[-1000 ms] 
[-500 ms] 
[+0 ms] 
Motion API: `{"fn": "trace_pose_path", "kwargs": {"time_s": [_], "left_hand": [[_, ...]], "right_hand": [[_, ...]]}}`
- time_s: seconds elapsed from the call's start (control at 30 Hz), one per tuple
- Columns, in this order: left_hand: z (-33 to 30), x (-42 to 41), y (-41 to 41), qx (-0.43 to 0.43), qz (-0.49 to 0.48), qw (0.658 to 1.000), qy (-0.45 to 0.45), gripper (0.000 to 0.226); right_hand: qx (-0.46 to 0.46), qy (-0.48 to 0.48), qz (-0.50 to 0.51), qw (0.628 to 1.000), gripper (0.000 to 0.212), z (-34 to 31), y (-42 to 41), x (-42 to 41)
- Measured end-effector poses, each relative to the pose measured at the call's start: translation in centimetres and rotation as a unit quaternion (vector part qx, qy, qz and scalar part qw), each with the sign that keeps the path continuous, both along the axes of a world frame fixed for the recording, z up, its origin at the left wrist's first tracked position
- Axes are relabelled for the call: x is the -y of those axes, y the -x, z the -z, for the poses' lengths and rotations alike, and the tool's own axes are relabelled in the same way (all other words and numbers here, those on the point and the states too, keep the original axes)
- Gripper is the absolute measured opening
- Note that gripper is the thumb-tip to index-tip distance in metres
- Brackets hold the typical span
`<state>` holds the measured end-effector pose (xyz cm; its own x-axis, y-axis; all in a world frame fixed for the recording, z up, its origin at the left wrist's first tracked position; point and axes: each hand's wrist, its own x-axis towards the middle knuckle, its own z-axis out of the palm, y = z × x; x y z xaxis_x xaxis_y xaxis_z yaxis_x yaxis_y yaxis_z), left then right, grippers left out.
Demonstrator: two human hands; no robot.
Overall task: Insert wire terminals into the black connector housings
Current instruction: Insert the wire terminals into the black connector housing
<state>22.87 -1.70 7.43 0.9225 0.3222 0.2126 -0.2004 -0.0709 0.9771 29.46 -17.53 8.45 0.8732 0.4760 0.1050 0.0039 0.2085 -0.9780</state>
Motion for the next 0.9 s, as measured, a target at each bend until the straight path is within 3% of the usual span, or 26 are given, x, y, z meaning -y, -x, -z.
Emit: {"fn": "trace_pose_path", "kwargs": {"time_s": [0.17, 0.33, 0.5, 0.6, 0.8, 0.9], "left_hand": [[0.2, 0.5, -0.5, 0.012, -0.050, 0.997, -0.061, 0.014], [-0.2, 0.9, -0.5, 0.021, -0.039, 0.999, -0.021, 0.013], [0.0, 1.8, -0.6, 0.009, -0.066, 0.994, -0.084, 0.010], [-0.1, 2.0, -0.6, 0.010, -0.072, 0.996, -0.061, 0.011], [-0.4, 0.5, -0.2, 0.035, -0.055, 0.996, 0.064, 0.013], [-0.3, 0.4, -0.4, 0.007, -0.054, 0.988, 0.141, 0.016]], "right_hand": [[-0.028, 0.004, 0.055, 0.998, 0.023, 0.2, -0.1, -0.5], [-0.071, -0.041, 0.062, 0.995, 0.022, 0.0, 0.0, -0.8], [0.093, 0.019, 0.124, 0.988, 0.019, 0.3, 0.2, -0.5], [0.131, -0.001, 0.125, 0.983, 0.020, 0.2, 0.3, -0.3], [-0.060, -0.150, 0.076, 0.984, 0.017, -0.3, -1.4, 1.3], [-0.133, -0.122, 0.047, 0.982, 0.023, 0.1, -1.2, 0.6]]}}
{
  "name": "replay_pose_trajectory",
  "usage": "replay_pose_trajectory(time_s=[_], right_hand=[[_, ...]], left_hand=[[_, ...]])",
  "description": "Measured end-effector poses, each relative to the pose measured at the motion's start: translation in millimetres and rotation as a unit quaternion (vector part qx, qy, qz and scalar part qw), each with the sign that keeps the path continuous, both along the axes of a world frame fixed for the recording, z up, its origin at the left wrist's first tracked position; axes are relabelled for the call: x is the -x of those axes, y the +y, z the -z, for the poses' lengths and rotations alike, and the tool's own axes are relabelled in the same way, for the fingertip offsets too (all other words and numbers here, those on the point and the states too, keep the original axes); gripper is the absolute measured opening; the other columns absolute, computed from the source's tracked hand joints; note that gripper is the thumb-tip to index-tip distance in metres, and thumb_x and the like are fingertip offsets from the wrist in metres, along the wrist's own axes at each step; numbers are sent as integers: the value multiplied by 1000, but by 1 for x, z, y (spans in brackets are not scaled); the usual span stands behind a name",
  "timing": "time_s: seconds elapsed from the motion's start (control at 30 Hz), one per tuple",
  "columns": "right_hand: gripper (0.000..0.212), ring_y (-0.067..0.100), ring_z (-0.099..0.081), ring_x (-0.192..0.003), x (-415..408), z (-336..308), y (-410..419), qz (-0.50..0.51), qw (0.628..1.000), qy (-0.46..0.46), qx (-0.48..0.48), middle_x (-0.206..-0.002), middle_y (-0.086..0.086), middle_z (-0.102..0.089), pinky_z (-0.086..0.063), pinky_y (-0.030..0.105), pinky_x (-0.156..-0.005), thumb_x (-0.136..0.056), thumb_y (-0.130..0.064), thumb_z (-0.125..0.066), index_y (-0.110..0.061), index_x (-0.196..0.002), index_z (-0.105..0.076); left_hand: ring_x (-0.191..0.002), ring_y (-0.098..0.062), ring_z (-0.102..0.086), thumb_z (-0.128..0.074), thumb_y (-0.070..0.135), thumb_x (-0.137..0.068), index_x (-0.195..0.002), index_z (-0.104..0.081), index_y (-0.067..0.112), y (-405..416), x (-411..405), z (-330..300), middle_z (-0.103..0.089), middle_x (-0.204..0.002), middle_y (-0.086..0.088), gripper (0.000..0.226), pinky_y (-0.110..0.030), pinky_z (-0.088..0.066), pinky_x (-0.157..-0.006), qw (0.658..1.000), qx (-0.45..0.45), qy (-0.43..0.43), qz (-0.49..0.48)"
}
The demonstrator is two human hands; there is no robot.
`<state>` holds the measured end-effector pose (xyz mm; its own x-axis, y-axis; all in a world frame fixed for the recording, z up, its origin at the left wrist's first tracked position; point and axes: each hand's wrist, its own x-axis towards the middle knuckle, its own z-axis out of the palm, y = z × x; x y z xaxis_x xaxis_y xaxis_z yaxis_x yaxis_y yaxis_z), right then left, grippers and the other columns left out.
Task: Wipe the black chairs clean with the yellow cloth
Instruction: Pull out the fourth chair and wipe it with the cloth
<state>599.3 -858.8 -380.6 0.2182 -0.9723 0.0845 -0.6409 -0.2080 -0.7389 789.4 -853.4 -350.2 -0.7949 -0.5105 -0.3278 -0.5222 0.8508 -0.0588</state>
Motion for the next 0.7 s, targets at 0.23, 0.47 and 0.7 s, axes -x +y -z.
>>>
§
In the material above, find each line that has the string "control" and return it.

- time_s: seconds elapsed from the call's start (control at 30 Hz), one per tuple
  "timing": "time_s: seconds elapsed from the motion's start (control at 30 Hz), one per tuple",

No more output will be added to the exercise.